Give the listing again in full, exactly as it appears.
START Input data
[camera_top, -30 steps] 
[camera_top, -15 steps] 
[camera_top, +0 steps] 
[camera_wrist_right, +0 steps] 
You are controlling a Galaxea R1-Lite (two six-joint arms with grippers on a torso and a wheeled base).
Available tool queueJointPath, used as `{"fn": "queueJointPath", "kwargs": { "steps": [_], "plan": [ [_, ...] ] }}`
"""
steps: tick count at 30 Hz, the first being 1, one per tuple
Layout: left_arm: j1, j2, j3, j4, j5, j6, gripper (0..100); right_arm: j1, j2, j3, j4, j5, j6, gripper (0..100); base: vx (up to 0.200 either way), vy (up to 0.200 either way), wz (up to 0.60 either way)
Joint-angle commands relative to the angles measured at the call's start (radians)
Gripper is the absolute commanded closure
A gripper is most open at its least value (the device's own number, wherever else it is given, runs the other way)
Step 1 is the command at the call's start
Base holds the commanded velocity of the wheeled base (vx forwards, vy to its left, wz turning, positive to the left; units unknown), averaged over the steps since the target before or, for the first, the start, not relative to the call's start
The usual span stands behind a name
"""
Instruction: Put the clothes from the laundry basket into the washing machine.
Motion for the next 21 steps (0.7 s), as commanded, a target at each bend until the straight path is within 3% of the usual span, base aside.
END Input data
* _Output for this task_:
[camera_top, -30 steps] 
[camera_top, -15 steps] 
[camera_top, +0 steps] 
[camera_wrist_right, +0 steps] 
You are controlling a Galaxea R1-Lite (two six-joint arms with grippers on a torso and a wheeled base).
Available tool queueJointPath, used as `{"fn": "queueJointPath", "kwargs": { "steps": [_], "plan": [ [_, ...] ] }}`
"""
steps: tick count at 30 Hz, the first being 1, one per tuple
Layout: left_arm: j1, j2, j3, j4, j5, j6, gripper (0..100); right_arm: j1, j2, j3, j4, j5, j6, gripper (0..100); base: vx (up to 0.200 either way), vy (up to 0.200 either way), wz (up to 0.60 either way)
Joint-angle commands relative to the angles measured at the call's start (radians)
Gripper is the absolute commanded closure
A gripper is most open at its least value (the device's own number, wherever else it is given, runs the other way)
Step 1 is the command at the call's start
Base holds the commanded velocity of the wheeled base (vx forwards, vy to its left, wz turning, positive to the left; units unknown), averaged over the steps since the target before or, for the first, the start, not relative to the call's start
The usual span stands behind a name
"""
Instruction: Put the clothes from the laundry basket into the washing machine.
Motion for the next 21 steps (0.7 s), as commanded, a target at each bend until the straight path is within 3% of the usual span, base aside.

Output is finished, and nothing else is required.